Items listed in a dataset
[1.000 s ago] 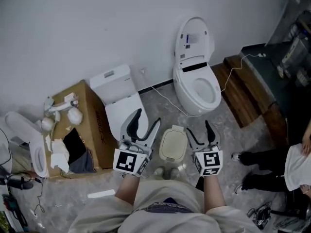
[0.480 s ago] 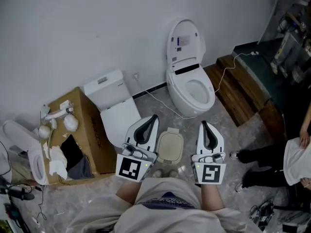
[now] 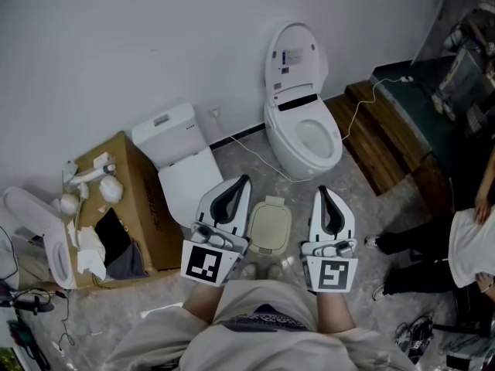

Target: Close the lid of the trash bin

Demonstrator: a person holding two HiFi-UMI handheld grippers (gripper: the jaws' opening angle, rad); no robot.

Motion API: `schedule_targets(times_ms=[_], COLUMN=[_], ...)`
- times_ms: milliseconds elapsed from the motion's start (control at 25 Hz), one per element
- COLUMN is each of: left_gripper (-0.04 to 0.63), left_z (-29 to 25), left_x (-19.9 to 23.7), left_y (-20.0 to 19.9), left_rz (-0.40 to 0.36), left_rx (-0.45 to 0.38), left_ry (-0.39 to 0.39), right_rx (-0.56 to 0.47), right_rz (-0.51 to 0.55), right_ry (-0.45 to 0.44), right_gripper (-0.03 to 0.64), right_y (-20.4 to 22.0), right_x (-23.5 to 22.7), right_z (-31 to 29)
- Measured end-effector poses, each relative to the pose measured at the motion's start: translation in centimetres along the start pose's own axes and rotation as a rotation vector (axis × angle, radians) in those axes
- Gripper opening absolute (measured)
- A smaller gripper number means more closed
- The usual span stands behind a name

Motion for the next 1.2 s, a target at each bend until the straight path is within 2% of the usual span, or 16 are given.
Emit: schedule_targets(times_ms=[200,680,880,1040,1200], left_gripper=[-0.003,-0.002,-0.002,-0.003,-0.003], left_z=[0.1,0.9,1.0,0.7,0.7], left_x=[0.3,0.4,0.4,0.4,0.3], left_y=[-0.4,-0.6,-0.4,-0.6,-0.5], left_rz=[-0.044,-0.046,-0.033,-0.044,-0.034], left_rx=[-0.025,-0.036,0.0,-0.042,-0.022], left_ry=[0.004,0.0,-0.011,0.0,-0.001], right_rx=[-0.006,-0.003,-0.008,-0.012,-0.011], right_rz=[-0.025,-0.026,-0.026,-0.025,-0.023], right_ry=[0.011,0.016,0.019,0.017,0.019], right_gripper=[0.009,0.006,0.006,0.006,0.006], right_y=[0.1,0.5,0.0,0.1,0.1], right_x=[0.2,0.4,0.4,0.3,0.1], right_z=[0.1,0.6,0.6,0.6,0.7])
Point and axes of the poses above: the fingertips, and each gripper's own axes: z backward along the fingers, x to its left, y out of its underside, the point moved 9 cm from there along z, backward along the fingers, and after that the axes turned 13 degrees about y, right-handed, at the moved point
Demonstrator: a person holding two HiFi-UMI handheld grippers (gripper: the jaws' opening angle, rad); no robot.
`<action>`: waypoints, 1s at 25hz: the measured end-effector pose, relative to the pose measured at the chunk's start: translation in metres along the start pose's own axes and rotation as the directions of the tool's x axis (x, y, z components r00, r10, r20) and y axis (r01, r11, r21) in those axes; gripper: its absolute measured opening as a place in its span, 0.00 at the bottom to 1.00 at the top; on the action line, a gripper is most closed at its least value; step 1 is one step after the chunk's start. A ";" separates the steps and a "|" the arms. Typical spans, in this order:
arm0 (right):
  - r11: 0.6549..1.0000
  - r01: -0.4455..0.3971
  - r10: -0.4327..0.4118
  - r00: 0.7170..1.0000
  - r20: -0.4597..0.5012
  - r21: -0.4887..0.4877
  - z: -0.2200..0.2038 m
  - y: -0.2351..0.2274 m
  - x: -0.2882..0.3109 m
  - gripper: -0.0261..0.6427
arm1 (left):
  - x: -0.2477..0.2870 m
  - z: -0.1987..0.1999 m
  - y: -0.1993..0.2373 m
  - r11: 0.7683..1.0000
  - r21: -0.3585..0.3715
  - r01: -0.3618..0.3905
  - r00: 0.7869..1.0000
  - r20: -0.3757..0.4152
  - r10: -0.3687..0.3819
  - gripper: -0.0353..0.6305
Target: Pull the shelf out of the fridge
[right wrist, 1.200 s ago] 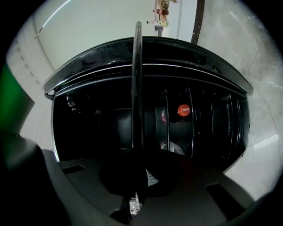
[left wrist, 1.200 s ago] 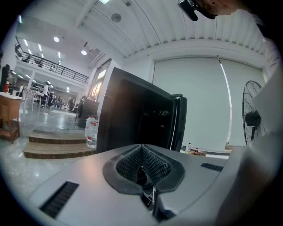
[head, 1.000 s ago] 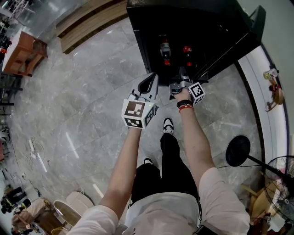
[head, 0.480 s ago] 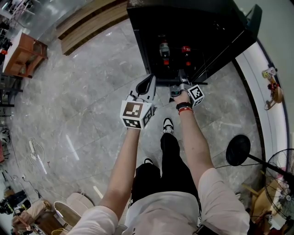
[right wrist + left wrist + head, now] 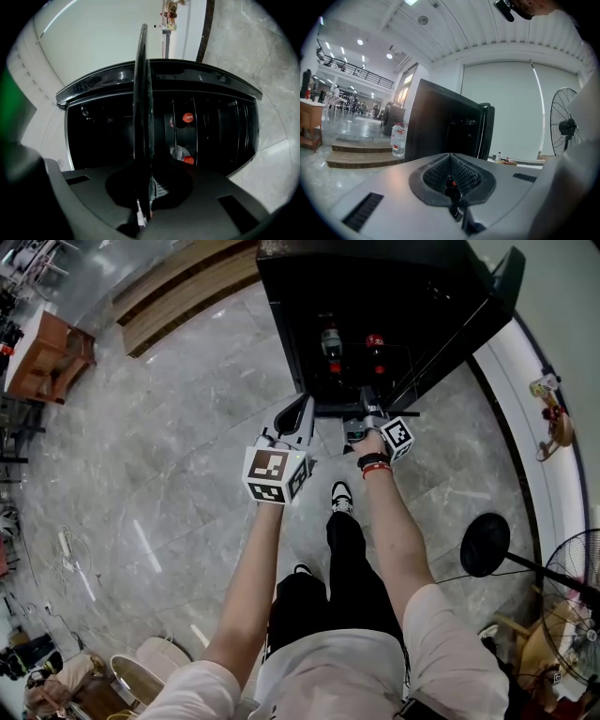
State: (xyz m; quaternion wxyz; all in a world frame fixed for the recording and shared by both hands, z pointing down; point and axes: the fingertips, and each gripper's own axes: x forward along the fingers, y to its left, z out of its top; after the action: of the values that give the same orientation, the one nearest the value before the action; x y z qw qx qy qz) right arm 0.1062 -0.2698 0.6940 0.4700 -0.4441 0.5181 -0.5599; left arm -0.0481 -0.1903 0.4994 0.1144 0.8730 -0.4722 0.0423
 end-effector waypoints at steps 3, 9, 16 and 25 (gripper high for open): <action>1.000 0.001 -0.001 1.000 0.002 0.007 -0.002 0.004 -0.005 0.08 | -0.004 0.004 -0.001 1.000 -0.002 0.001 1.000 0.005 -0.001 0.08; 0.998 -0.004 0.002 1.000 -0.031 -0.061 -0.003 0.015 -0.013 0.08 | -0.011 0.014 -0.001 1.000 -0.013 0.000 1.000 0.028 0.000 0.08; 0.994 0.019 -0.025 0.998 -0.053 -0.105 0.001 0.030 -0.029 0.08 | -0.022 0.016 0.003 0.998 -0.061 -0.012 1.000 0.026 0.014 0.08; 0.985 0.038 -0.053 0.995 -0.084 -0.169 -0.002 0.061 -0.056 0.08 | -0.041 0.027 0.000 0.998 -0.054 -0.026 0.999 0.019 0.027 0.08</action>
State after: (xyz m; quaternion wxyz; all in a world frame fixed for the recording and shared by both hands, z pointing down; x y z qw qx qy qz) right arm 0.1180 -0.2152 0.6327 0.3946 -0.4685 0.5733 -0.5441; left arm -0.0716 -0.1636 0.4656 0.1327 0.8636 -0.4859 0.0224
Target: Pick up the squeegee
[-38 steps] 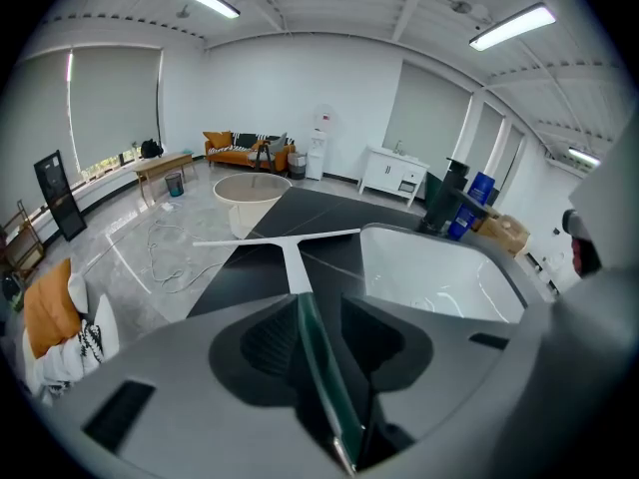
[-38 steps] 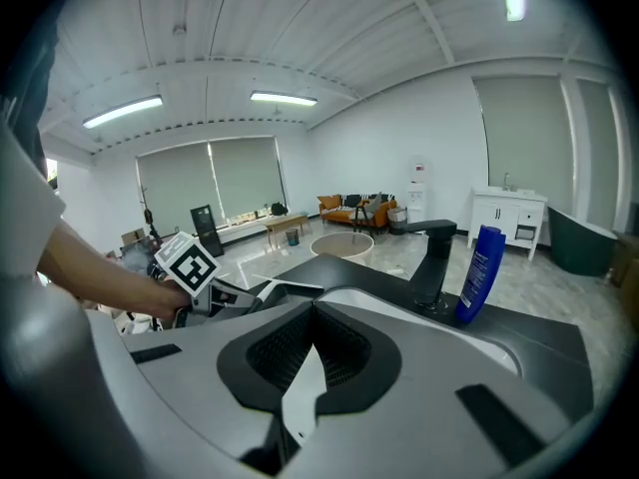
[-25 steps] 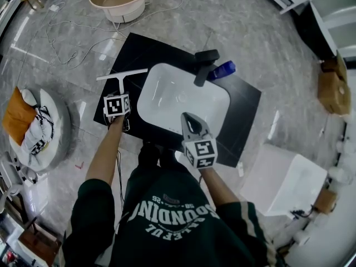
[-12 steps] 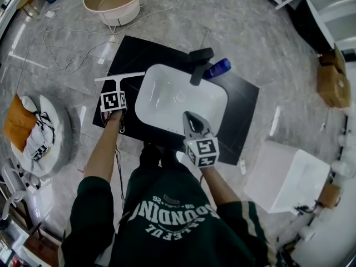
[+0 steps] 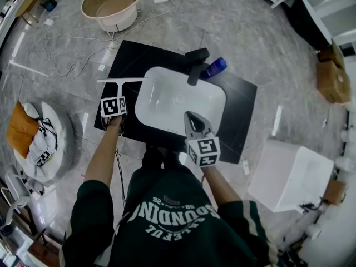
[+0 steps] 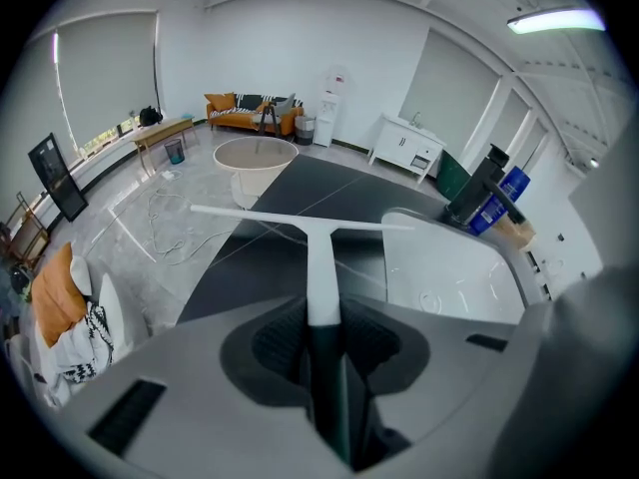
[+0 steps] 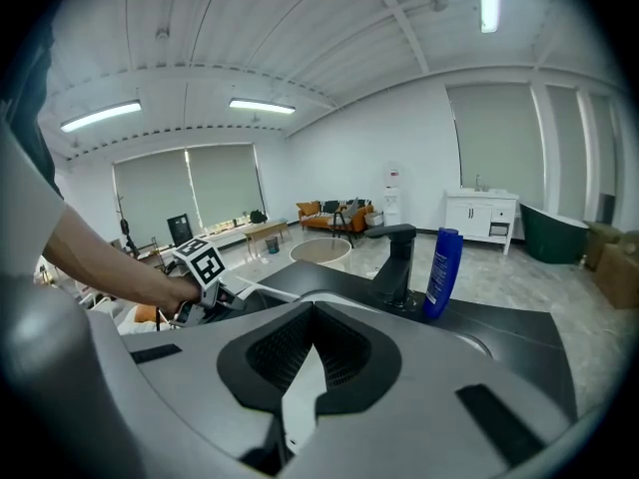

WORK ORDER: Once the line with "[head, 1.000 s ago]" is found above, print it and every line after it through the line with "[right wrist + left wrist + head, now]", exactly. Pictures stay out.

RESULT:
[head, 1.000 s ago] 
[head, 0.480 s ago] 
[right wrist + left wrist + head, now] 

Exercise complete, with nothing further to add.